AIM OF THE EXERCISE.
In the records below, find the line that contains "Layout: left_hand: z" and the line that contains "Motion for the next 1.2"; write out exactly those two lines and everything between them, without the pictures.

[DATA IN THIS EXERCISE]

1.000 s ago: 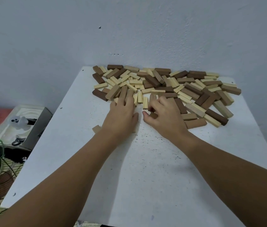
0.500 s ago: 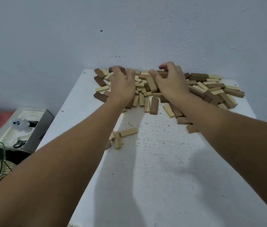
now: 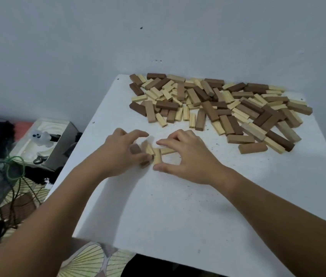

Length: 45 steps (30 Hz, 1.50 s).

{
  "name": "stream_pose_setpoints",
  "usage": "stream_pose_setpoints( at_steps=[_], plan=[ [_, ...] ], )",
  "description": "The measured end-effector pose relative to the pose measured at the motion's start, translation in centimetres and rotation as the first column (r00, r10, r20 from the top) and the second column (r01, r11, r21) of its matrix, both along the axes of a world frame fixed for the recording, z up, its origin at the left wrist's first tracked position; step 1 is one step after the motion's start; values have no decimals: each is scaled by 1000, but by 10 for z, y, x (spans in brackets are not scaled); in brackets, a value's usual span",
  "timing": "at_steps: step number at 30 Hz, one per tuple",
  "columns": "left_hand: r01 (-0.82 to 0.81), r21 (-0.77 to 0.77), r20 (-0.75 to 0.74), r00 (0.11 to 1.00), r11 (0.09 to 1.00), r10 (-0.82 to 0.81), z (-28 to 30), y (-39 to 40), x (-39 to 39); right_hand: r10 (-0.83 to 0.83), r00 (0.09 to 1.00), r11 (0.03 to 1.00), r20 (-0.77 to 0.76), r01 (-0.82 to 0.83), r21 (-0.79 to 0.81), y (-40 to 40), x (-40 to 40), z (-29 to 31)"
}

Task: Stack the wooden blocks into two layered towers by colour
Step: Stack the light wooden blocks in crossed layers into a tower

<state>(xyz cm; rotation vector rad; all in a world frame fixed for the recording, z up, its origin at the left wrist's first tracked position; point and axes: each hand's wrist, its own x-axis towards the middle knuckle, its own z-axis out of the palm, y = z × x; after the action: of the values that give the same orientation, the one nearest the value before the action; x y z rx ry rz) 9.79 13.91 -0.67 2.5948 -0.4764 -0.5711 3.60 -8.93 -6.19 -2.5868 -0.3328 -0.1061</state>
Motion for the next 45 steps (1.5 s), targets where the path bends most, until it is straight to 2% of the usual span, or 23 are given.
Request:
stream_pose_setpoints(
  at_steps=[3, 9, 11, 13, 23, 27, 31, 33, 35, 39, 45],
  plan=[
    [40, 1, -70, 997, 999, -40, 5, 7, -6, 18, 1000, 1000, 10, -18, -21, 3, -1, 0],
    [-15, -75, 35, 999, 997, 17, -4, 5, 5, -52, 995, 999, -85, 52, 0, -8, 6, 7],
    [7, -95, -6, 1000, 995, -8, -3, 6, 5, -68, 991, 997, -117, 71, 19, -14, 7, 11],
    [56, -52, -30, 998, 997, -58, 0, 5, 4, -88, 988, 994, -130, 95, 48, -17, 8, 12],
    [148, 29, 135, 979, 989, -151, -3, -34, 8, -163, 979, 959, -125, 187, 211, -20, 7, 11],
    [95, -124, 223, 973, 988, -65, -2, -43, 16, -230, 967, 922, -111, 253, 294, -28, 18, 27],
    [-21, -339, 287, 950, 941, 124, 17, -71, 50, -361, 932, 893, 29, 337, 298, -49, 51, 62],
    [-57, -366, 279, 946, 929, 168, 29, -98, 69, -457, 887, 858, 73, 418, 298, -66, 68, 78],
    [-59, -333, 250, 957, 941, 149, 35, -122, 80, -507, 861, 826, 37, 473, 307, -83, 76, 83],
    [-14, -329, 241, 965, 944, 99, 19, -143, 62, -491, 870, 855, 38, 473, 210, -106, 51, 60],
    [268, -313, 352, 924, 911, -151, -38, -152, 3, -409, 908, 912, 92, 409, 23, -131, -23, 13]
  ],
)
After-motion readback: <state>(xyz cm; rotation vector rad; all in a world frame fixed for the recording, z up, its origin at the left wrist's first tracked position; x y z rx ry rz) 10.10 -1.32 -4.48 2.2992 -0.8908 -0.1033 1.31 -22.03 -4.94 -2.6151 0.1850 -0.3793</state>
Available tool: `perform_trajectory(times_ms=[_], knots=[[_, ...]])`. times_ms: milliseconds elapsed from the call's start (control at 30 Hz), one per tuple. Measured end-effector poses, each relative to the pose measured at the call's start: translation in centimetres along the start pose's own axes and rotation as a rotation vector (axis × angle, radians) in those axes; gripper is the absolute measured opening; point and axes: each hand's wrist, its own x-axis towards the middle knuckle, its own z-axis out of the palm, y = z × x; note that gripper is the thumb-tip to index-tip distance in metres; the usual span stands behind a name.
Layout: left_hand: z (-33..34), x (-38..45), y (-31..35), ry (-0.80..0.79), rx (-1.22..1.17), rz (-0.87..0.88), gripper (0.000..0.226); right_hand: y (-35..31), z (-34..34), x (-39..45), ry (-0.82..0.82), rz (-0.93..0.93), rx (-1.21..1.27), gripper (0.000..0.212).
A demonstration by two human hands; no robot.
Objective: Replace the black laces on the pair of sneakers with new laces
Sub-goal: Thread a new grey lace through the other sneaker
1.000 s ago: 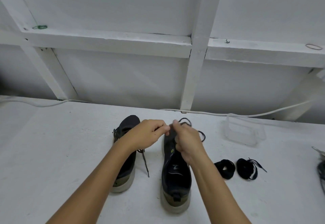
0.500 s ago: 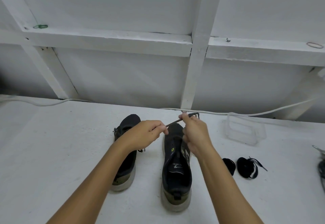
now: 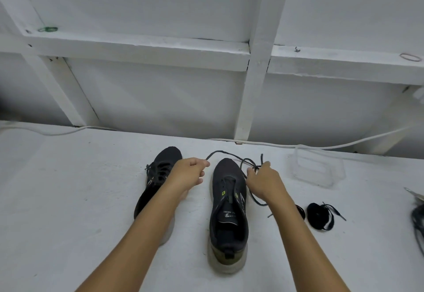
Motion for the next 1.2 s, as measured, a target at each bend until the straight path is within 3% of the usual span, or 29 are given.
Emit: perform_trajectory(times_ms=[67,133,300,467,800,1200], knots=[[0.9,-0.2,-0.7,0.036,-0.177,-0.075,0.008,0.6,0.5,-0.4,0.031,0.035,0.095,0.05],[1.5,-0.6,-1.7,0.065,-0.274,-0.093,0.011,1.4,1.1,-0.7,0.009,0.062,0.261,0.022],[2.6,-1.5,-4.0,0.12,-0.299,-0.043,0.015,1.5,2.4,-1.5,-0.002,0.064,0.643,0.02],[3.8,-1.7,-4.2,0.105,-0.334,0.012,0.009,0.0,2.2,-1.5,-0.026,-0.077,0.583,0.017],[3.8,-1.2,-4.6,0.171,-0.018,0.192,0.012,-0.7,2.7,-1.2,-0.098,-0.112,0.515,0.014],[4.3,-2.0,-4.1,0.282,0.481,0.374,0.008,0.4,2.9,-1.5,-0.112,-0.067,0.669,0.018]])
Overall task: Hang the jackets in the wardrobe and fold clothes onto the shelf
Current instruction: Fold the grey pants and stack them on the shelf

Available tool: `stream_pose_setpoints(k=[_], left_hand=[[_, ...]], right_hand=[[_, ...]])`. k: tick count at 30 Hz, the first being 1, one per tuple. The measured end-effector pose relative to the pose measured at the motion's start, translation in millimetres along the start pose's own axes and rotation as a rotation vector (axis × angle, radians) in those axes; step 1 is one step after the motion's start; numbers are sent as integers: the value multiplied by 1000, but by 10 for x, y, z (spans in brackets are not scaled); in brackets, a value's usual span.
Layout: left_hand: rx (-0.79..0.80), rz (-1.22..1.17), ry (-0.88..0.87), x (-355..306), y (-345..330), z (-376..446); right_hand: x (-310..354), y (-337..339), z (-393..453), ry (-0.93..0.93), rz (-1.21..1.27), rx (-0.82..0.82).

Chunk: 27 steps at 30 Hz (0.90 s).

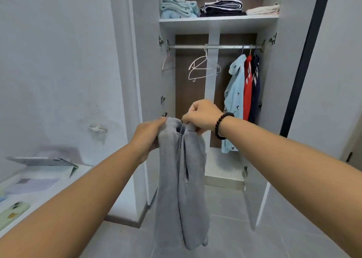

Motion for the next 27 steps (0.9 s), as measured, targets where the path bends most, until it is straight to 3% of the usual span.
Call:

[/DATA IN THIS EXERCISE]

TASK RESPONSE.
Layout: left_hand: z (-33..34), x (-38..45), y (-31..35), ry (-0.80..0.79), rx (-1.22..1.17), rz (-0.87..0.88), gripper (0.000..0.226); right_hand: y (-35..31), z (-34..34), x (-39..45), ry (-0.82..0.82), rz (-0.93..0.93), rx (-1.21..1.27), gripper (0.000..0.212).
A demonstration by two human hands; no robot.
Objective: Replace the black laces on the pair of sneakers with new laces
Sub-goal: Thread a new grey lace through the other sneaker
1.000 s ago: 
0.500 s ago: 
now: 
Motion for the next 1.2 s, as measured, a target at each bend until the straight path is within 3% of the usual span, or 29 are given.

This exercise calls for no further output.